APPROFONDIMENTI

DANNO DA PERDITA DEL RAPPORTO PARENTALE ED ONERI DELLA PROVA

02/02/2018

di Avv. Stefano Ricciardi

Il danno non patrimoniale subito dai parenti per la perdita di un congiunto ai fini del suo accertamento e della conseguente liquidazione deve essere sempre specificamente dedotto ed adeguatamente provato. A tal proposito è sì possibile ricorrere a valutazioni prognostiche ed a ragionamenti presuntivi ma sulla base di fattori oggettivi forniti dai danneggiati in giudizio quali l’intensità del vincolo familiare, la convivenza, la consistenza più o meno ampia del nucleo familiare, le abitudini di vita, l’età della vittima e dei singoli reclamanti. Diversamente la liquidazione del danno da perdita parentale diverrebbe automatica ed in re ipsa e come tale inammissibile nel nostro ordinamento.

E’ quanto ribadito dalla Suprema Corte che, con ordinanza n. 907 del 17.01.2018, ha ricordato ancora una volta come, per l’accertamento del danno da perdita del rapporto parentale, i congiunti danneggiati debbano dedurre la sussistenza del pregiudizio lamentato, non potendosi limitare a mere enunciazioni generiche o alla sola vicinanza del vincolo parentale. Il danno da perdita parentale non può essere riconosciuto esistente per presunzioni (solo perché parenti stretti) ma va sempre dedotto ed allegato in giudizio atteso che la sussistenza di un danno non comporta in re ipsa il suo risarcimento ma questo passa dalla dimostrazione delle sue effettive conseguenze.

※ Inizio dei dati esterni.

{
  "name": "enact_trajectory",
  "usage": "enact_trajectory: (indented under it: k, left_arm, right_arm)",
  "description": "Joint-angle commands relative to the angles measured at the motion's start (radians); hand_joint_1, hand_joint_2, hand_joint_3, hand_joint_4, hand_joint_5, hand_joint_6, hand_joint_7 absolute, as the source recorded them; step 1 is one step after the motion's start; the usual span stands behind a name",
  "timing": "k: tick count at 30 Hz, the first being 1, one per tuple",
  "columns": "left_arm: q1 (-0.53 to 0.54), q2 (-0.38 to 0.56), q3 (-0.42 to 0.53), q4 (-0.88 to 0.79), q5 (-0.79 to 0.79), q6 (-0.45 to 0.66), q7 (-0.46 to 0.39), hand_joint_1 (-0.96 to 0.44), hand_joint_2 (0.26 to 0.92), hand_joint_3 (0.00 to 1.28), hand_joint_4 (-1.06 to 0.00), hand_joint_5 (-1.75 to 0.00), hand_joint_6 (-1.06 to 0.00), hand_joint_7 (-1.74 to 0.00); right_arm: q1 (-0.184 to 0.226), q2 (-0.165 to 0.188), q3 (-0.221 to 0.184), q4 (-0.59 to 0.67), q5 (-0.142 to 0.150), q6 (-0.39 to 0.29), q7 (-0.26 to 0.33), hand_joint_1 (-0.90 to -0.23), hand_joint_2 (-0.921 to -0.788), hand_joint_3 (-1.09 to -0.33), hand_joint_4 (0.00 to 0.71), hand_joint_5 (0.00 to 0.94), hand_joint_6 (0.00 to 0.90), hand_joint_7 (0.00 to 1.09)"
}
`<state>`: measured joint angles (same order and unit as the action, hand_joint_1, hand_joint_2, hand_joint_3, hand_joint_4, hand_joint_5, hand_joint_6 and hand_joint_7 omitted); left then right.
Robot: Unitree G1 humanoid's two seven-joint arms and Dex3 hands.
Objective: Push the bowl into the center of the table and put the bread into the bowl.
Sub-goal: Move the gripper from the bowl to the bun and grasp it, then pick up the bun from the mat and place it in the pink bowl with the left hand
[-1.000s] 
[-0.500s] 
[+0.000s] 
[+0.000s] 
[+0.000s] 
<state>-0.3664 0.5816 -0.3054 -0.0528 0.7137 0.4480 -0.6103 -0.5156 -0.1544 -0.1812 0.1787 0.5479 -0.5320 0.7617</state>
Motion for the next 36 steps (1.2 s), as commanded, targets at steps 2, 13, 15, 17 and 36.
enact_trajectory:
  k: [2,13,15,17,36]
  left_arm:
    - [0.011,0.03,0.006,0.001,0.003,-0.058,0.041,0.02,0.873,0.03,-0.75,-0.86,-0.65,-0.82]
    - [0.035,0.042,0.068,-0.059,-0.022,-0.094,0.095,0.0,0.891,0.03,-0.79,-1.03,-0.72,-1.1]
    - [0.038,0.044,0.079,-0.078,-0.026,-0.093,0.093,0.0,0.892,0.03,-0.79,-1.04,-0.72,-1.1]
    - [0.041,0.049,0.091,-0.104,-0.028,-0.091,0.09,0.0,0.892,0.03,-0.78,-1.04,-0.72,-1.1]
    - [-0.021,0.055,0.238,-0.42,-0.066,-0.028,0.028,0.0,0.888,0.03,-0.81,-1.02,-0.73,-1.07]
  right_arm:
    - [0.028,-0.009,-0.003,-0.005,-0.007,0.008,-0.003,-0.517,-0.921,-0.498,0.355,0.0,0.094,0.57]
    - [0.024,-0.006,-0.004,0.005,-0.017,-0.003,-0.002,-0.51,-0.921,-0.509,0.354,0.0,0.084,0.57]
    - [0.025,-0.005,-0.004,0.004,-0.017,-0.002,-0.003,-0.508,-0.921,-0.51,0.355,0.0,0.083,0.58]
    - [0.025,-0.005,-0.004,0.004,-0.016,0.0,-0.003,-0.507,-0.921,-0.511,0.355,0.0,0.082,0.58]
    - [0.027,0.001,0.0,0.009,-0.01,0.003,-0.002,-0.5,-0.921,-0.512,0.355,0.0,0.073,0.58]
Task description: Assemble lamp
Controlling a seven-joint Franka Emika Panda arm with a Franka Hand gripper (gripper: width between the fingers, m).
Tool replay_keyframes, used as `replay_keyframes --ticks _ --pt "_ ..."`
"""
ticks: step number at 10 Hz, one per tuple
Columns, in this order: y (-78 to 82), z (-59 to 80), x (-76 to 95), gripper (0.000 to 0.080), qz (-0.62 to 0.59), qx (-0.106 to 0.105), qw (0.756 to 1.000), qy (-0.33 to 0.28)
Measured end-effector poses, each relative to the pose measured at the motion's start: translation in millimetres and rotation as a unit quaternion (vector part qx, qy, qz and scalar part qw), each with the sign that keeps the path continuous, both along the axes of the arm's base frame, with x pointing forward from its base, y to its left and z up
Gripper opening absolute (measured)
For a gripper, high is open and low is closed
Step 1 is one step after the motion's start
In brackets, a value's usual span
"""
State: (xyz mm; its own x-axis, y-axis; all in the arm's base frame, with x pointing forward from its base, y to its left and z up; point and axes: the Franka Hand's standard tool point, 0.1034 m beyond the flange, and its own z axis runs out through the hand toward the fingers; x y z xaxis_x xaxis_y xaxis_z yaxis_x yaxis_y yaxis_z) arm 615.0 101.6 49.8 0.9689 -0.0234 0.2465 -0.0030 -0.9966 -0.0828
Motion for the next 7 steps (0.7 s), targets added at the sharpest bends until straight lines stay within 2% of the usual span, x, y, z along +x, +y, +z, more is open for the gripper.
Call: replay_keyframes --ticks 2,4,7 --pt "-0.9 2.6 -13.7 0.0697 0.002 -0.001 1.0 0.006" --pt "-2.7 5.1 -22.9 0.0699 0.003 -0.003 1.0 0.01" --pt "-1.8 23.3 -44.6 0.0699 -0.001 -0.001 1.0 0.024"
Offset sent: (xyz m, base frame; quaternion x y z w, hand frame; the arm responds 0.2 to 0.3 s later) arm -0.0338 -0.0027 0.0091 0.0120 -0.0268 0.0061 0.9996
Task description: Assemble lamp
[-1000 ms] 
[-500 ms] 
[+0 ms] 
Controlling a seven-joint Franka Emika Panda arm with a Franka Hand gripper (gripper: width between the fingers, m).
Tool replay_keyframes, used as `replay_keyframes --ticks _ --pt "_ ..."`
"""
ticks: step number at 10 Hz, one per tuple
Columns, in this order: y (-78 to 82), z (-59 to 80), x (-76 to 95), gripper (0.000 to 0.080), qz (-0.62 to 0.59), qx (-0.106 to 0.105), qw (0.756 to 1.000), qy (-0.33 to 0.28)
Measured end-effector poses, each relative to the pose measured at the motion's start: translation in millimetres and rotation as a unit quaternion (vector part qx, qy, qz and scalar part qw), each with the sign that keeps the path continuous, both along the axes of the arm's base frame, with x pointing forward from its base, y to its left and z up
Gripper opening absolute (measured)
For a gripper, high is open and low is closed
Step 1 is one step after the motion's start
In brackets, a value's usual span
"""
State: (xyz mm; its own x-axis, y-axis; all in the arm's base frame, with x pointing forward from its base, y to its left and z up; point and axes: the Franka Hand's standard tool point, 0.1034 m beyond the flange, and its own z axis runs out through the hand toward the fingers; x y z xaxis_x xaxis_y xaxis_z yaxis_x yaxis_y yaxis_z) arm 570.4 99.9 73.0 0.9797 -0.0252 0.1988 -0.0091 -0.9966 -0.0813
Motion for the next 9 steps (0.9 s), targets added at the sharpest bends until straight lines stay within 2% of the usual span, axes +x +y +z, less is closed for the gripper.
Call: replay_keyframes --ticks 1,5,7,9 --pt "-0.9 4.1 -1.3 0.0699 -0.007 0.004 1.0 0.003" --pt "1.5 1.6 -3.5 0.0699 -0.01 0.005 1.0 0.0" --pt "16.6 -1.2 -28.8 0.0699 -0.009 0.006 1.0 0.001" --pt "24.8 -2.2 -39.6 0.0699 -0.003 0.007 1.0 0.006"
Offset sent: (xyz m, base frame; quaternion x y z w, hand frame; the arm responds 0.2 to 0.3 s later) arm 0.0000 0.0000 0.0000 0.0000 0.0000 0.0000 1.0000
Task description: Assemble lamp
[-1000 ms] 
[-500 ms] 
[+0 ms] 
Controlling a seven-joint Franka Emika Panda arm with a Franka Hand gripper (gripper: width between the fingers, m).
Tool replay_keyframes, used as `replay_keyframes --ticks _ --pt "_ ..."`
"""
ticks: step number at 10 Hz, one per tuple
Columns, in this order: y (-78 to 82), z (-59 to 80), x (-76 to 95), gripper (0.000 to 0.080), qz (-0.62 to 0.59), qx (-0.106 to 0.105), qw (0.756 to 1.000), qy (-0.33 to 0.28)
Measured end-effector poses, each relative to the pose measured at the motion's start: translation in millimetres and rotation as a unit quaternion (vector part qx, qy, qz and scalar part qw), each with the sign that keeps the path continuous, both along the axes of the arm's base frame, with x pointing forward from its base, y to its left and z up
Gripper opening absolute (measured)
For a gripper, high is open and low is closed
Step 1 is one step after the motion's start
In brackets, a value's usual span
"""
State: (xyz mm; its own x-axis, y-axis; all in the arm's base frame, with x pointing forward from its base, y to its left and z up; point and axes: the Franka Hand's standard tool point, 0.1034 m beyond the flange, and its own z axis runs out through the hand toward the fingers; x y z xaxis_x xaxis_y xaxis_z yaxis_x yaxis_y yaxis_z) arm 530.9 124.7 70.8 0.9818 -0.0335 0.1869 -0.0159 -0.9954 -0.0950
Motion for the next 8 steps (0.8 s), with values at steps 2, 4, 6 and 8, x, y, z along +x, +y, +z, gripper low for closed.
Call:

Nel caso di specie è stata cassato con rinvio la sentenza con cui la Corte d’Appello di Bari aveva riconosciuto una importante somma di denaro a favore dei reclamanti affermando che in caso di decesso di un congiunto legato da uno strettissimo legame parentale o di coniugio – es. genitore, fratelli, coniuge, figli – la sussistenza del danno sia riconoscibile per presunzioni in capo ai parenti stretti del defunto.

La Cassazione ha dapprima rammentato che “.. il danno non patrimoniale da perdita o compromissione del rapporto parentale nel caso di morte o di procurata grave invalidità del congiunto consiste nella privazione di un valore non economico, ma personale, costituito della irreversibile perdita del godimento del congiunto, dalla definitiva preclusione delle reciproche relazioni interpersonali, secondo le varie modalità con le quali normalmente si esprimono nell'ambito del nucleo familiare; perdita, privazione e preclusione che costituiscono conseguenza della lesione dell'interesse protetto. Tanto precisato, hanno altresì ribadito che il danno non patrimoniale, anche quando sia determinato dalla lesione di diritti inviolabili della persona, costituisce danno conseguenza che deve essere allegato e provato, non potendo condividersi la tesi che trattasi di danno in re ipsa, sicché dovrà al riguardo farsi ricorso alla prova testimoniale, documentale e presuntiva (Cass. Sez. U. 11/11/2008, n. 26972)”.

E ancora “..ai fini dell'accoglimento della domanda di risarcimento del danno subito a causa della uccisione di un prossimo congiunto non hanno rilievo le qualificazioni adoperate dagli interessati, ma è necessario che il pregiudizio venga compiutamente descritto e che ne vengano allegati e provati gli elementi costitutivi (Cass. Sez. 3 17/07/2012, n. 12236)”

 Sulla base degli enunciati principi la Suprema Corte ha statuito che “ ..la possibilità di provare per presunzioni non esonera chi lamenta un danno e ne chiede il risarcimento da darne concreta allegazione e prova. La Corte territoriale in sostanza ha erroneamente ritenuto che il danno fosse in re ipsa affermando in modo assertivo che dovesse spettare ai “parenti stretti” secondo il criterio presuntivo provvedendo – sulla base dei criteri tabellari in uso – a liquidare in maniera indiscriminata la medesima somma in favore degli otto fratelli (elevati a nove) così violando i principi in materia di presunzioni e valutazione equitativa del danno.”